- **WORK TO COMPLETE**:
Below are records; reproduce exactly the lines from the first through the one containing "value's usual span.".

- **GIVEN DATA**:
%%

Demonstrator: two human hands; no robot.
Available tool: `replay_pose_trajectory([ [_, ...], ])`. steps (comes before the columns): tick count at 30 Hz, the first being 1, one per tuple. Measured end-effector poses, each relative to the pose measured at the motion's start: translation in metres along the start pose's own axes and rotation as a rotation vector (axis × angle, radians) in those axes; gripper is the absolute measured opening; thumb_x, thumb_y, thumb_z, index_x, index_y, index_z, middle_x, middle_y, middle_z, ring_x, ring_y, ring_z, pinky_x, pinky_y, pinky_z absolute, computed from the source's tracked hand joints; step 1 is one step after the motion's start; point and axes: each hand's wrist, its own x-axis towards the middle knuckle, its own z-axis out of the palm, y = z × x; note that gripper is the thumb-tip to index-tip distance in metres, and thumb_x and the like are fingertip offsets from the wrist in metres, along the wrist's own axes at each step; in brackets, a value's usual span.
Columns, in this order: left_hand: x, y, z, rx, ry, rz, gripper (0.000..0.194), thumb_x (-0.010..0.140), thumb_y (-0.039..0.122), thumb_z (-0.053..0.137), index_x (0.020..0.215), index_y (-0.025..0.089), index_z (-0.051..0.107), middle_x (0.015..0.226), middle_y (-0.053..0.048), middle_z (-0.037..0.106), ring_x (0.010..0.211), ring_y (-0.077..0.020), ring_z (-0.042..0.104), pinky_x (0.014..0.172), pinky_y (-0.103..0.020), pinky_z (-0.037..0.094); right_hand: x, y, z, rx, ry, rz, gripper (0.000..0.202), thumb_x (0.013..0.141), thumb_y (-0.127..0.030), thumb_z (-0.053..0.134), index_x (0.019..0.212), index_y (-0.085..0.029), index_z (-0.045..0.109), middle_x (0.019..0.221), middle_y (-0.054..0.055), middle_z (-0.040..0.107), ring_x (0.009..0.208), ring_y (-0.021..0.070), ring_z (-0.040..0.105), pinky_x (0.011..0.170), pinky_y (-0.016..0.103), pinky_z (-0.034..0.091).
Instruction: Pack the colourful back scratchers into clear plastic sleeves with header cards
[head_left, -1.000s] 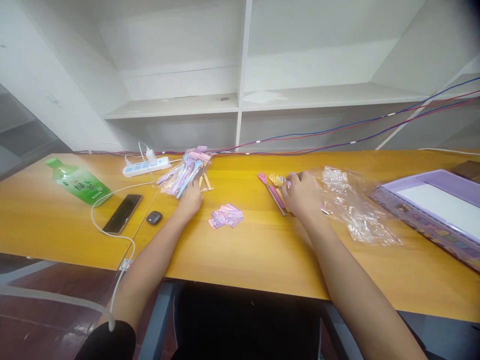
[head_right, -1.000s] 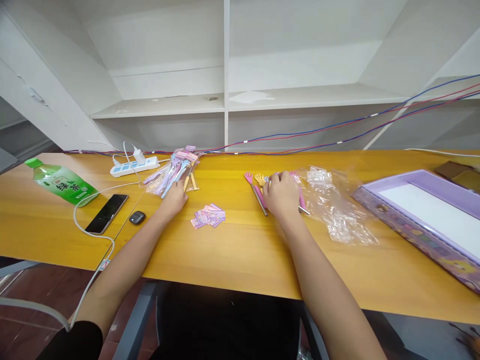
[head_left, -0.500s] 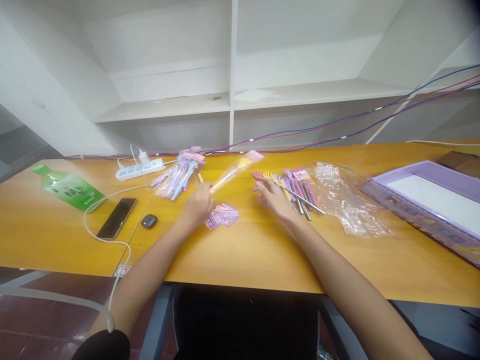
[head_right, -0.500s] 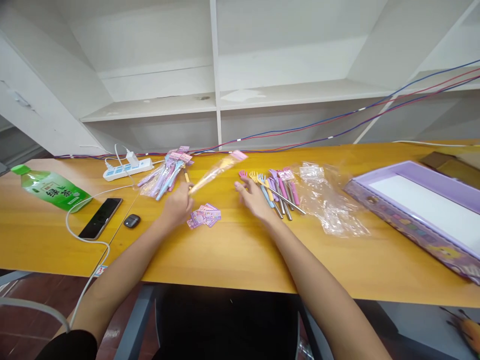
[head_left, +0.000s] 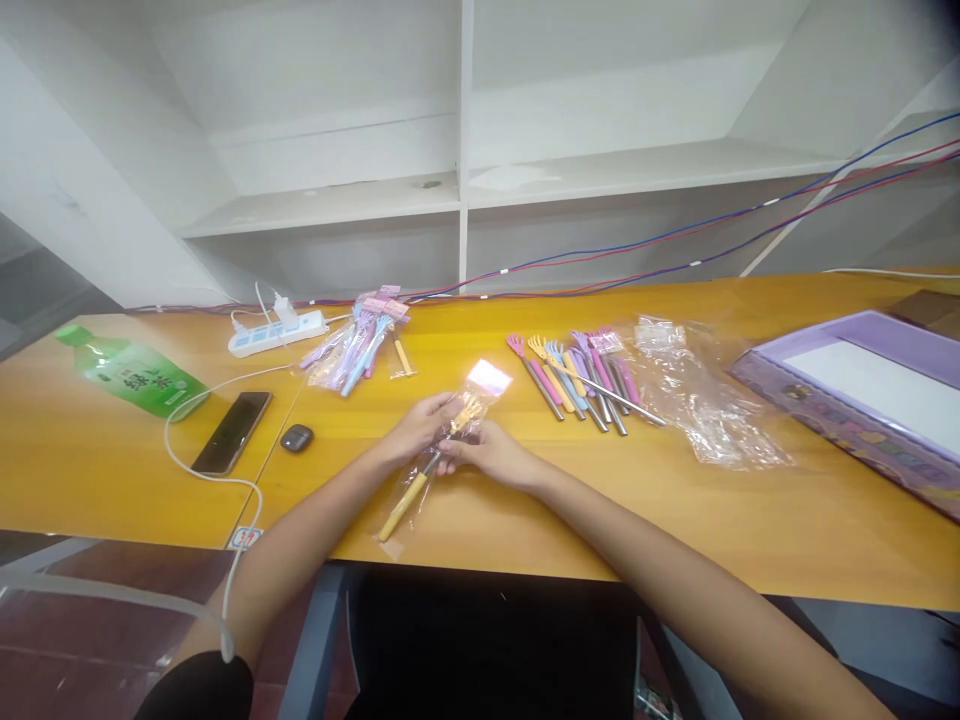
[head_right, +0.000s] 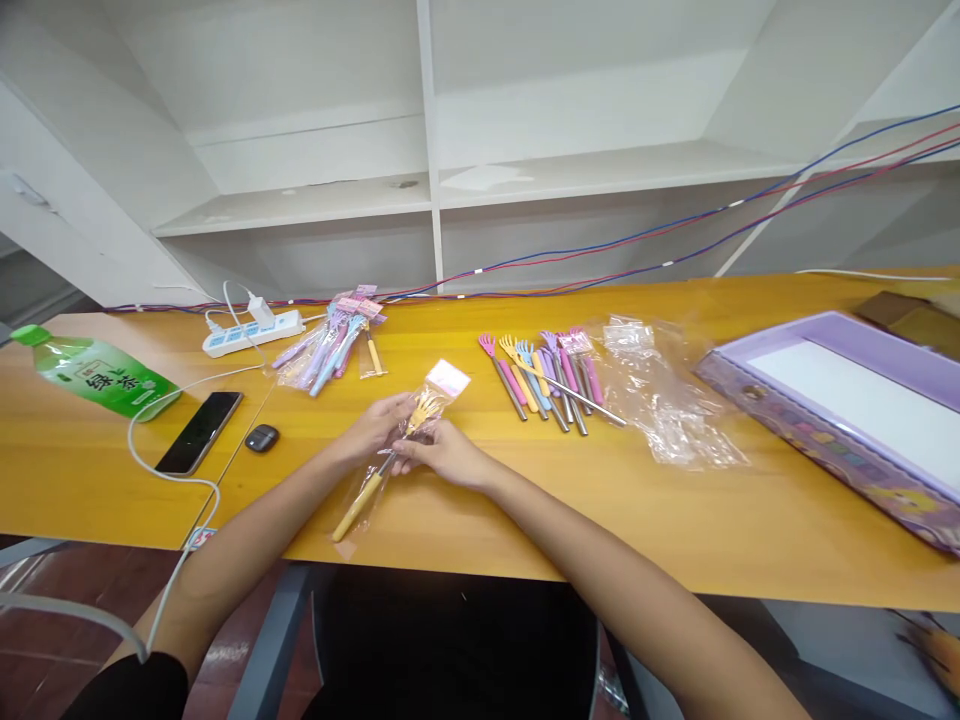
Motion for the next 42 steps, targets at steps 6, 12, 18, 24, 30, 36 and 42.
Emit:
replay_pose_trajectory([
  [6,0.006,-0.012,-0.001,-0.119,0.053,-0.035,0.051,0.085,0.058,0.074,0.108,0.015,0.059,0.096,-0.009,0.075,0.077,-0.0171,0.072,0.071,-0.028,0.055,-0.014,-0.013,-0.017,-0.197,-0.178,0.264,0.057,0.093,-0.071,0.061,0.086,-0.014,0.069,0.071,0.005,0.07,0.045,0.0097,0.058,0.041,0.021,0.043],
  [12,0.003,-0.009,0.0,-0.074,-0.026,-0.053,0.054,0.094,0.053,0.064,0.13,0.015,0.053,0.079,-0.005,0.075,0.033,-0.0034,0.041,0.037,-0.018,0.027,-0.017,-0.024,-0.045,-0.794,0.509,-0.354,0.035,0.1,-0.055,0.058,0.093,-0.021,0.064,0.079,0.002,0.061,0.069,0.0157,0.056,0.066,0.029,0.048],
  [18,-0.004,-0.001,0.004,-0.008,-0.1,-0.062,0.076,0.094,0.066,0.06,0.151,0.017,0.048,0.058,0.004,0.064,0.029,-0.0045,0.037,0.034,-0.018,0.019,-0.009,-0.009,-0.044,-0.913,0.497,-0.43,0.026,0.102,-0.048,0.059,0.1,-0.022,0.064,0.095,0.007,0.062,0.086,0.0204,0.062,0.078,0.035,0.053],
  [24,-0.008,0.005,0.004,0.008,-0.099,-0.012,0.071,0.097,0.063,0.059,0.149,0.015,0.051,0.059,0.003,0.064,0.03,-0.004,0.037,0.035,-0.019,0.02,-0.011,-0.013,-0.037,-0.795,0.598,-0.448,0.023,0.102,-0.044,0.059,0.099,-0.022,0.066,0.097,0.007,0.064,0.087,0.0196,0.064,0.076,0.034,0.058],
  [30,-0.013,0.01,0.014,0.027,-0.133,0.019,0.068,0.099,0.059,0.057,0.15,0.015,0.048,0.061,0.003,0.066,0.031,-0.0051,0.039,0.036,-0.018,0.023,-0.012,-0.01,-0.034,-0.808,0.65,-0.527,0.012,0.098,-0.032,0.06,0.093,-0.022,0.065,0.09,0.005,0.062,0.079,0.0176,0.063,0.067,0.031,0.059],
  [36,-0.016,0.013,0.017,0.164,-0.156,0.013,0.065,0.1,0.056,0.056,0.151,0.016,0.048,0.063,0.004,0.066,0.037,-0.0056,0.042,0.04,-0.018,0.028,-0.011,-0.009,-0.043,-0.921,0.711,-0.506,0.013,0.082,-0.016,0.066,0.079,-0.023,0.055,0.082,0.002,0.062,0.07,0.0164,0.06,0.065,0.031,0.055],
  [42,-0.016,0.018,0.006,0.059,-0.21,-0.02,0.066,0.1,0.057,0.056,0.152,0.017,0.047,0.065,0.003,0.066,0.034,-0.0045,0.038,0.036,-0.018,0.024,-0.017,-0.018,-0.067,-0.767,0.757,-0.479,0.008,0.094,-0.026,0.061,0.098,-0.024,0.055,0.079,-0.002,0.061,0.056,0.0129,0.057,0.053,0.028,0.049],
])
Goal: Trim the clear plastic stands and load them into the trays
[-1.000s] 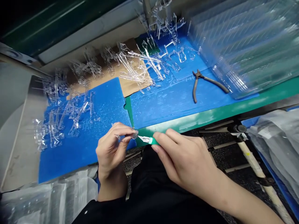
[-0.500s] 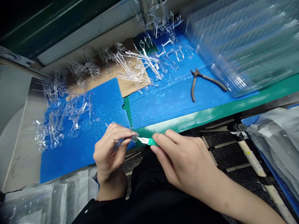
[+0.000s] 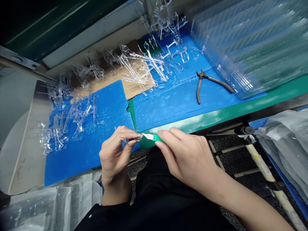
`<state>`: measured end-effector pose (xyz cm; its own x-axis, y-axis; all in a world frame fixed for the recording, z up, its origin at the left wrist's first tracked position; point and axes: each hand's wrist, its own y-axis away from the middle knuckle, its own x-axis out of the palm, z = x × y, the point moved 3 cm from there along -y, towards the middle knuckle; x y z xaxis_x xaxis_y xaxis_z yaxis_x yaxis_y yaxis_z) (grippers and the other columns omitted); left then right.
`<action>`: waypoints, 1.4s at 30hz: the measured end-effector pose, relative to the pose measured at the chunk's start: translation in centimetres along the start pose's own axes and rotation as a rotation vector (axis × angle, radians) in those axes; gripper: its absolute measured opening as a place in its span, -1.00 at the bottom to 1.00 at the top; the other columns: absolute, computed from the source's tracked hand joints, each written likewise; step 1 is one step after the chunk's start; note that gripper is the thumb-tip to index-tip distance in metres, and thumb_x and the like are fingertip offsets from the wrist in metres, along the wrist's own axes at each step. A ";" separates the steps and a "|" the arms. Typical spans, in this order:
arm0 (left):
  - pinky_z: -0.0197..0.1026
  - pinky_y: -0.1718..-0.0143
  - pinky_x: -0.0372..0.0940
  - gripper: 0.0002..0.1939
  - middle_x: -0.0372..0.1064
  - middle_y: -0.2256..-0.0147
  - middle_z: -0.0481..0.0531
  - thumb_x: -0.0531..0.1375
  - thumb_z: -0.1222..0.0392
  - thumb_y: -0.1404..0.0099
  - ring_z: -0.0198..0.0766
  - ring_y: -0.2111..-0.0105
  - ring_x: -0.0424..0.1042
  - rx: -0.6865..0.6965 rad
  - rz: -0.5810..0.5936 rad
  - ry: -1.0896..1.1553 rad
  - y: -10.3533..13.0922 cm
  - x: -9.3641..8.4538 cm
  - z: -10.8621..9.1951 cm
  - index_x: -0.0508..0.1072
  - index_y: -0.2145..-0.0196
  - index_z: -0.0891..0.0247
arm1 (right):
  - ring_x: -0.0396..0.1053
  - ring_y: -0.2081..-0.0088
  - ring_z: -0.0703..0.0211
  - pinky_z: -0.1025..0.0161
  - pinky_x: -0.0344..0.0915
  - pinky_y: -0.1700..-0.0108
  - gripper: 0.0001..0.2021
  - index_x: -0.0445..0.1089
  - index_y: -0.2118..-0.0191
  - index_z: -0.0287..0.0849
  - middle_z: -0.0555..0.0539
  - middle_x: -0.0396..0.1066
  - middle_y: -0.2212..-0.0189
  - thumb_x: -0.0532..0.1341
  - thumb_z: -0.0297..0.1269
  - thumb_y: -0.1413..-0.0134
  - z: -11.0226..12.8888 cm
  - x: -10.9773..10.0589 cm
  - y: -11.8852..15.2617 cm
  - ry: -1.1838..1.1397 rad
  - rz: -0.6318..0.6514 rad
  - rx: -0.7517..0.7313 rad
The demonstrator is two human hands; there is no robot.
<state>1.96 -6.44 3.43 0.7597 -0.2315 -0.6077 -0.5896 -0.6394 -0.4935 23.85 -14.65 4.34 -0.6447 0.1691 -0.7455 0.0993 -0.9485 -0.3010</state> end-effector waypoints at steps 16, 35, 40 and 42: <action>-0.13 0.17 0.32 -0.86 0.53 0.29 0.07 0.20 0.25 -0.64 -0.23 0.30 0.45 -0.131 -0.015 0.482 0.8 0.3 -0.2 0.58 0.01 0.26 | 0.62 0.16 0.00 0.14 0.39 0.08 -0.82 0.53 -0.06 -0.15 -0.09 0.65 0.13 0.17 -0.29 -0.60 -1.9 0.8 -1.8 -0.171 -0.021 0.147; -0.13 0.21 0.24 -0.56 0.36 0.39 0.02 0.04 -0.05 -0.73 -0.23 0.35 0.35 -0.180 0.052 0.619 1.3 1.3 -0.2 0.52 0.19 0.27 | 0.58 0.29 0.24 0.24 0.28 0.31 -0.72 0.34 -0.30 -0.10 0.01 0.56 0.15 0.04 -0.31 -0.67 2.0 -0.2 -0.4 -0.116 0.035 -0.216; -0.13 0.23 0.23 -0.56 0.33 0.42 0.01 0.04 -0.07 -0.72 -0.22 0.37 0.33 -0.175 0.050 0.629 1.3 1.3 -0.3 0.46 0.24 0.25 | 0.53 0.32 0.25 0.24 0.24 0.29 -0.72 0.38 -0.28 -0.09 0.04 0.54 0.21 0.04 -0.31 -0.66 2.0 -0.4 -0.3 -0.151 0.068 -0.194; -0.12 0.22 0.23 -0.55 0.34 0.42 0.02 0.04 -0.08 -0.72 -0.21 0.38 0.34 -0.180 0.052 0.624 1.4 1.4 -0.4 0.46 0.24 0.25 | 0.52 0.32 0.25 0.24 0.24 0.29 -0.71 0.40 -0.28 -0.10 0.04 0.53 0.22 0.06 -0.32 -0.65 2.0 -0.6 -0.3 -0.170 0.071 -0.193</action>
<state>2.31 -7.92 2.12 0.7801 -0.6129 -0.1257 -0.6157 -0.7163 -0.3283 22.64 -14.97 6.08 -0.7475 0.0411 -0.6630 0.2811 -0.8848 -0.3717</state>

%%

- **ANSWER FOR THIS EXERCISE**:
Demonstrator: two human hands; no robot.
Available tool: `replay_pose_trajectory([ [_, ...], ])`. steps (comes before the columns): tick count at 30 Hz, the first being 1, one per tuple. Measured end-effector poses, each relative to the pose measured at the motion's start: translation in metres along the start pose's own axes and rotation as a rotation vector (axis × angle, radians) in those axes; gripper is the absolute measured opening; thumb_x, thumb_y, thumb_z, index_x, index_y, index_z, middle_x, middle_y, middle_z, ring_x, ring_y, ring_z, pinky_x, pinky_y, pinky_z absolute, computed from the source's tracked hand joints; step 1 is one step after the motion's start; point and axes: each hand's wrist, its own x-axis towards the middle knuckle, its own z-axis out of the palm, y = z × x; note that gripper is the thumb-tip to index-tip distance in metres, and thumb_x and the like are fingertip offsets from the wrist in metres, along the wrist's own axes at each step; in brackets, a value's usual span.

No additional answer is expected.